Work out how many lines in the data hold the string "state". Reply with only that number.

■ Exercise data ■

::::

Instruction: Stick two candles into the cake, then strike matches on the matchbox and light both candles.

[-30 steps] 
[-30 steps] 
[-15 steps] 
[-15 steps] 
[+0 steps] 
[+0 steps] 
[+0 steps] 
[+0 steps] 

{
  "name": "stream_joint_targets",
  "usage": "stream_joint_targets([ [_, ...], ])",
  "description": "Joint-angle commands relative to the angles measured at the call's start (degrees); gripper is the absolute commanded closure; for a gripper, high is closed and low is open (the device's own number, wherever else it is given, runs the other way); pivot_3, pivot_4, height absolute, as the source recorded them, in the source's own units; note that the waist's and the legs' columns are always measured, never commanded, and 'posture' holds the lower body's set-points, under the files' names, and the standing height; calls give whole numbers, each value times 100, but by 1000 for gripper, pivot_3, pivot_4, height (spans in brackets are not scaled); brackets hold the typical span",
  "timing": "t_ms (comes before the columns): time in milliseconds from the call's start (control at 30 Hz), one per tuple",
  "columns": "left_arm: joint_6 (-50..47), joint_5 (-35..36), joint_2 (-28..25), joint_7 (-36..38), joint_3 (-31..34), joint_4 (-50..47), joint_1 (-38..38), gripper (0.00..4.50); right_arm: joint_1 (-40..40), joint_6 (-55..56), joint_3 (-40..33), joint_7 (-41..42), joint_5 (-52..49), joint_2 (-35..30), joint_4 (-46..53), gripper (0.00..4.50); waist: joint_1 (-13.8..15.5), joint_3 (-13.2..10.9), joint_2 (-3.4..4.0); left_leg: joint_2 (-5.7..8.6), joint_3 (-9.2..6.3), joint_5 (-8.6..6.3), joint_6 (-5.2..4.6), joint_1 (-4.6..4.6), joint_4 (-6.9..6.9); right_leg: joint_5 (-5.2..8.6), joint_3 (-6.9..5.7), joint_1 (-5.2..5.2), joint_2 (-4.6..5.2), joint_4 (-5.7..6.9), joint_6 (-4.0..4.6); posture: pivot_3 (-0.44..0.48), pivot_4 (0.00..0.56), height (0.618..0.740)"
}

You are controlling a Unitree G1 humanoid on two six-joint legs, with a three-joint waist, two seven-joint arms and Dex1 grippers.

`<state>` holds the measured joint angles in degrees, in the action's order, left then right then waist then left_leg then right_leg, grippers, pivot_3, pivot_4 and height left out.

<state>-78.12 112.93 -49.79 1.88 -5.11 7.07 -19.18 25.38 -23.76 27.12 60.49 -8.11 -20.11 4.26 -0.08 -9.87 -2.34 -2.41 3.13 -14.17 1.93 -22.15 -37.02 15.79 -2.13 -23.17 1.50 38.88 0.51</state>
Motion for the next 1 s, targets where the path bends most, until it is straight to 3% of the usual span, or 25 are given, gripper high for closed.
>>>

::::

■ Result ■
2